I woke on the gravel by the lake with my friends scattered around me, blinking up at the trees like we’d all been dropped. The night was the same night—crickets still singing, frogs still calling, the water still lapping as if it hadn’t noticed a thing. My phone said only minutes had passed.
But my body disagreed. My mouth tasted like pennies. When I pushed myself up, my elbow stung, and I found a small square of clear adhesive pressed to my skin, perfectly centered over a pinprick. Under it, a bruise was already blooming, dark and tidy. My sleeves were rolled an inch higher than I remembered, as if someone had been careful not to wrinkle the fabric. My arms felt heavy, as if they’d been filled and drained.
None of us talked much. We didn’t need to. We just got in our cars and left the lake behind us like it might turn and watch.
That’s when the nightmares started.
In them I wake in the middle of a wide, open field under a sky with no stars. People stand around me—too many, packed close—and at first I think they’re just dirty and exhausted. Then my eyes adjust and I see the details my mind keeps trying to edit out: shaved patches of hair, small circular scars like punctures, neat rows of sutures that don’t match any hospital I’ve ever seen. Some of them have thin strips of gauze taped to their arms in identical places, the tape yellowed at the edges as if it’s been there for days.

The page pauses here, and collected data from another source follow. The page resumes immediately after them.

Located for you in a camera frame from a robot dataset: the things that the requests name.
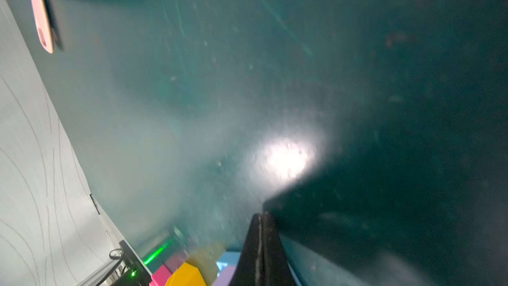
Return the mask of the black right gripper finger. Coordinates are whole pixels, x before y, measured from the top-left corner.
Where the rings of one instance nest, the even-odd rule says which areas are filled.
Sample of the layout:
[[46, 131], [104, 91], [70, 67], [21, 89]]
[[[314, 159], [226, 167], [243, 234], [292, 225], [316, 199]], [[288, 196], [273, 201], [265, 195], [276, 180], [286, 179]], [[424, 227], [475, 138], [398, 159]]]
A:
[[231, 285], [291, 285], [296, 280], [274, 218], [267, 212], [252, 218]]

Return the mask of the purple lego brick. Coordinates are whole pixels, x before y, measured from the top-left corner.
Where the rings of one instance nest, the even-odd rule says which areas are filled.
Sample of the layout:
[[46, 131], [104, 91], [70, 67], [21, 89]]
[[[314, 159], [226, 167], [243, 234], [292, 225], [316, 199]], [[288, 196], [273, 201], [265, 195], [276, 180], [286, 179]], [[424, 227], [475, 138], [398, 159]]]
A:
[[212, 286], [229, 286], [235, 274], [236, 266], [226, 266], [218, 275]]

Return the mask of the yellow lego brick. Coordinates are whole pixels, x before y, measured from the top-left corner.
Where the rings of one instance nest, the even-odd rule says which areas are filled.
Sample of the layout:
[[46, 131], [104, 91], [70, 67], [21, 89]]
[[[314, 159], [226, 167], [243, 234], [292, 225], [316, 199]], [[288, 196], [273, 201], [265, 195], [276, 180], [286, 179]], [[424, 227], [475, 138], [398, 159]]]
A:
[[199, 269], [184, 263], [167, 280], [165, 286], [207, 286]]

They wear ragged clothes like prisoners, and they rock as they repeat the same words over and over: “They took us. They took us. They took us.”
I look down and I’m always in what I wore to the lake, right down to the stains on my shirt. The air smells like turned soil and disinfectant. When I flex my fingers, there’s a faint pull under the skin of my forearm, like a thread tightened and tied off.
Then I hear it—something running through the grass toward me. Fast. Heavy. Certain.
One of the figures breaks from the crowd and points, eyes shining like wet glass. “You’re going to be here forever,” it says, and the voice is almost human. Almost.
That’s when I jolt awake in my bed, lungs burning, sheets twisted around my legs. Every time, my body insists it’s over.
But in the dark, before my eyes adjust, I can still see the afterimage of a circle of light on the ceiling—perfectly round, perfectly bright—and I can’t shake the feeling that it isn’t an afterimage at all.